Investigate processes needing restart after migration adding column
Background
During a recent production incident https://gitlab.com/gitlab-com/gl-infra/production/-/issues/7792, ran into unsafe behaviour during database migrations.
A migration AddRejectNonDcoCommitsToPushRules
was applied: !97938 (merged). This migration adds a reject_non_dco_commits
column to the push_rules
table.
After this migration ran, (a subset of?) saves on the PushRule
ActiveRecord object started failing with this message:
Unable to save project. Error: unknown attribute 'reject_non_dco_commits' for PushRule.
(source)
This was fixed by restarting all of the pods.
Problem
This suggests that some migrations which add columns are not safe.

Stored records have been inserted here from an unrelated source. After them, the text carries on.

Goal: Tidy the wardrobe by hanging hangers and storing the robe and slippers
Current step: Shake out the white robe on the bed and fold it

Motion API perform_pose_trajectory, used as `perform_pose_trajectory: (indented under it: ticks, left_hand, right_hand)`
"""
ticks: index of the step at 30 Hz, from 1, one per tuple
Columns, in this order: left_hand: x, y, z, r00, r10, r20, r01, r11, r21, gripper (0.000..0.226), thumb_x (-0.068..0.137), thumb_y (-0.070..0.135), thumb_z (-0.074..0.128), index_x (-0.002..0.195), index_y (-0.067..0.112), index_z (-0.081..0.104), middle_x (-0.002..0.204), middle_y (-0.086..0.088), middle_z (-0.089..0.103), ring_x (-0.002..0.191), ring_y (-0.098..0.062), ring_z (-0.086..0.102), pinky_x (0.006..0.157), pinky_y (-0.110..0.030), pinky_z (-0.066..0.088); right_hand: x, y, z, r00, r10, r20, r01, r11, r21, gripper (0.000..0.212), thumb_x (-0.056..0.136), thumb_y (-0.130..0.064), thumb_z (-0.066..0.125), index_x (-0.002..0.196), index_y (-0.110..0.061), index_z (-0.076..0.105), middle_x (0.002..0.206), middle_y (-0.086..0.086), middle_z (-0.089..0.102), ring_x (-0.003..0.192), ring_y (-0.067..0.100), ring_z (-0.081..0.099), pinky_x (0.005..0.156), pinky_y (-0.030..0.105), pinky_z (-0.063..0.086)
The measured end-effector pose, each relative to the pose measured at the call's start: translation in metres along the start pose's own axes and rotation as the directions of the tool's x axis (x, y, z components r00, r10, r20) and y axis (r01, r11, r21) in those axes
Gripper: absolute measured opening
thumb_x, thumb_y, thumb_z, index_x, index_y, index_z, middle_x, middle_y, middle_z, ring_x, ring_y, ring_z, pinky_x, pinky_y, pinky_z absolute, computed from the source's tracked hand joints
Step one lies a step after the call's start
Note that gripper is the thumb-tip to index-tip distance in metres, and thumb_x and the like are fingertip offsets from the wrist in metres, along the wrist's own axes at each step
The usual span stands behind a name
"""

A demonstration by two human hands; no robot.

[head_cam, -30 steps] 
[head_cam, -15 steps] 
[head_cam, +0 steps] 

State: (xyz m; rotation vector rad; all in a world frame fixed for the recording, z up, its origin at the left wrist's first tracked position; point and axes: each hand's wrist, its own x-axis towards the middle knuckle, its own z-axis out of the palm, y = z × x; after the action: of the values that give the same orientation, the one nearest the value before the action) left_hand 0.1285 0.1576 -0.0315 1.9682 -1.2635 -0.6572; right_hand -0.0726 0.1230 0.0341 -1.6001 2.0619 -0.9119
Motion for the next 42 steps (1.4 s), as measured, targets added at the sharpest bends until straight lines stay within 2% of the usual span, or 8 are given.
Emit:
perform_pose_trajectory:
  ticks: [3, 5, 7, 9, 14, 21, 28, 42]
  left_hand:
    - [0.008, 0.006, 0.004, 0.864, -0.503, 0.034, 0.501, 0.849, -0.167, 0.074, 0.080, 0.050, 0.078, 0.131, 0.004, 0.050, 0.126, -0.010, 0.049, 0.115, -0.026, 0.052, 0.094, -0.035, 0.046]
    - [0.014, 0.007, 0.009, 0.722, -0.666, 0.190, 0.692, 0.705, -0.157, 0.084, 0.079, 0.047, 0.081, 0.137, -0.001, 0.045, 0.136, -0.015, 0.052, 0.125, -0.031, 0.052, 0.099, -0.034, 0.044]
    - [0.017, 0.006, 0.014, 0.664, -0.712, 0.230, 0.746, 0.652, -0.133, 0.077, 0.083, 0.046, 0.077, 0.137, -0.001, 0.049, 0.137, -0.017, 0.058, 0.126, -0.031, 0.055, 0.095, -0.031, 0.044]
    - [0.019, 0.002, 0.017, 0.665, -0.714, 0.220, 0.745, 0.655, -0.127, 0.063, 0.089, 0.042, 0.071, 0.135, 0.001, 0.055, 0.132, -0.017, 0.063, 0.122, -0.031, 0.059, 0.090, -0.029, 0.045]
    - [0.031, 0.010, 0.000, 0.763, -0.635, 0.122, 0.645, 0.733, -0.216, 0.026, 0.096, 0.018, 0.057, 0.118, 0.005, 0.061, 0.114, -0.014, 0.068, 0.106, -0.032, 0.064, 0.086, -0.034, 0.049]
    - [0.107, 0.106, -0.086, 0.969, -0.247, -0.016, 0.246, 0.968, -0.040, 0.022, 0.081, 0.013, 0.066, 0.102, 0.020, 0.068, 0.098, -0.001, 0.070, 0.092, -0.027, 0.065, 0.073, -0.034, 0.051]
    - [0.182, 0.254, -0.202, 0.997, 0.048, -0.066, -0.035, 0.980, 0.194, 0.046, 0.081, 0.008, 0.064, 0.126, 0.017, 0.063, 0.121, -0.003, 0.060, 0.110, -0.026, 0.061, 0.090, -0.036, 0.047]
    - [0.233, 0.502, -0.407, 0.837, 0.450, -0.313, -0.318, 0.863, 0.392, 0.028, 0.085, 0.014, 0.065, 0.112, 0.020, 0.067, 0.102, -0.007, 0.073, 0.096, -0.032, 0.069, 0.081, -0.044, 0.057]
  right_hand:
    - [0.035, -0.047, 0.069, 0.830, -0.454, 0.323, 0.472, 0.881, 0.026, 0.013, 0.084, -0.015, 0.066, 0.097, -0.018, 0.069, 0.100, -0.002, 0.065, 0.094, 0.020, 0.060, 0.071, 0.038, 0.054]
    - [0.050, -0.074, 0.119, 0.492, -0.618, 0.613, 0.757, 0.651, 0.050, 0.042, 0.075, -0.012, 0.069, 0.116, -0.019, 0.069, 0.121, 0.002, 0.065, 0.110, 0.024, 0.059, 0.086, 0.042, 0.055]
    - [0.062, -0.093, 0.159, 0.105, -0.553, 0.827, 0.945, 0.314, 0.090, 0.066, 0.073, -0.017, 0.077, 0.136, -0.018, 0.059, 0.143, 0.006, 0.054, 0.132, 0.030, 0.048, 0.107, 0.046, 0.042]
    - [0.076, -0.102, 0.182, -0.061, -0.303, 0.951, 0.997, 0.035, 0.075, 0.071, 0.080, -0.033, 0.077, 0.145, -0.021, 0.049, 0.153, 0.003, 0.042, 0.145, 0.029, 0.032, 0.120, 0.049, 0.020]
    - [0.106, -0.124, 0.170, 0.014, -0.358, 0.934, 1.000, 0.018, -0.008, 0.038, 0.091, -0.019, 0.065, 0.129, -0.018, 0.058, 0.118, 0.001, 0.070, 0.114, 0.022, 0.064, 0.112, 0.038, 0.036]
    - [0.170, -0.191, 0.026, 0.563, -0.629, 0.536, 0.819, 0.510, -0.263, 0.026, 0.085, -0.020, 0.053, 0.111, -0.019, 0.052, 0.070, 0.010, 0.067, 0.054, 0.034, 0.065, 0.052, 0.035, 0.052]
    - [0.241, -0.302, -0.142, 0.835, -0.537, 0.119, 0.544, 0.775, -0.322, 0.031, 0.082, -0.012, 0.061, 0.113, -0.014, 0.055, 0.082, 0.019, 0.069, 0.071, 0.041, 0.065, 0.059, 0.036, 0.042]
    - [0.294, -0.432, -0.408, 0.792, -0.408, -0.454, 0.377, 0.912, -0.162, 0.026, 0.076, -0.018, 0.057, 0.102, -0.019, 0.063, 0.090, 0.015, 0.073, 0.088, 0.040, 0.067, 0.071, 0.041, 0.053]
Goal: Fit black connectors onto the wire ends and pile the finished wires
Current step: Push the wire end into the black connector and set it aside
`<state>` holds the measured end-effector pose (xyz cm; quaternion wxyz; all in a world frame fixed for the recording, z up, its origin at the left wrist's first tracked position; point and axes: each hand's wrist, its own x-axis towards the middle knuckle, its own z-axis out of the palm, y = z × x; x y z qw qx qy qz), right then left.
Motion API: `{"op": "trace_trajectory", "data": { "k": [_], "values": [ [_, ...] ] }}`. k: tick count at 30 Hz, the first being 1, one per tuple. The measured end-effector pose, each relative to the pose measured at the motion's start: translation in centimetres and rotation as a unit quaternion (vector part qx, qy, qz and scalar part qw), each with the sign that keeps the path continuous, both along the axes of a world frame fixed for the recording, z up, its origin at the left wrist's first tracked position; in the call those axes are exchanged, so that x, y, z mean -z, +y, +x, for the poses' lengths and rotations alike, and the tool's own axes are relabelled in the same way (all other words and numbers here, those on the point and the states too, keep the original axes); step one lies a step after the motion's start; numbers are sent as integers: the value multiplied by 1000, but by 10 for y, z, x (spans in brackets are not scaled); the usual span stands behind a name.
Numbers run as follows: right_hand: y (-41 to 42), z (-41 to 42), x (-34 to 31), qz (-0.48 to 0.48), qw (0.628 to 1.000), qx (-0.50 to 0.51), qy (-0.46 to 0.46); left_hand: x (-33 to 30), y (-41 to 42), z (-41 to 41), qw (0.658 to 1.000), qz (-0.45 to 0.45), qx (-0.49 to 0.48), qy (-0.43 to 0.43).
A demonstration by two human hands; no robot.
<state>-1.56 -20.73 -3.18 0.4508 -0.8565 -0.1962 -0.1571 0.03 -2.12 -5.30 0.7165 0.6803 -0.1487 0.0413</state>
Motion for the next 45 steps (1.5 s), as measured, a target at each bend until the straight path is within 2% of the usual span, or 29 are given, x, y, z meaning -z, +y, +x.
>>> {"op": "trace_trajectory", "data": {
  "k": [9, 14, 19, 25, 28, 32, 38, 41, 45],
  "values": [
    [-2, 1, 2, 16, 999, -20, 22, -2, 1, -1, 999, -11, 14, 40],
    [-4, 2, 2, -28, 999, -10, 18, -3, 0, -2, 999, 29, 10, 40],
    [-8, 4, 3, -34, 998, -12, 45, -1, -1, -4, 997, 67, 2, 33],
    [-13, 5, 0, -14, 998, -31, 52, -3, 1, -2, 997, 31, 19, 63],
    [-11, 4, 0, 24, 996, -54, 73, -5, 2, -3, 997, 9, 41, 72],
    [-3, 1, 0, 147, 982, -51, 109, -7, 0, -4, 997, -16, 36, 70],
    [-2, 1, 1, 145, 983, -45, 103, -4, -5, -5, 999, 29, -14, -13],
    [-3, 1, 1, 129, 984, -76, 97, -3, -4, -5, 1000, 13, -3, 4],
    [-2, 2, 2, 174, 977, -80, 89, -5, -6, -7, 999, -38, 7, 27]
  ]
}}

Rails caches its view of the database schema. It appears that in this case, rails re-validated the cached schema against the actual schema, saw the new column, and canceled the save operation.
We cover many caveats, in particular dropping columns in https://docs.gitlab.com/ee/development/database/avoiding_downtime_in_migrations.html. But thus far adding a column had been considered safe AFAICT.
Potential impact: This creates not only an availability risk, but also a durability and data consistency one.
What is needed
We need to reproduce this issue and investigate under which conditions adding a column is not safe. Once we understand the trigger, we can decide if we need to change something about how we do migrations that add columns.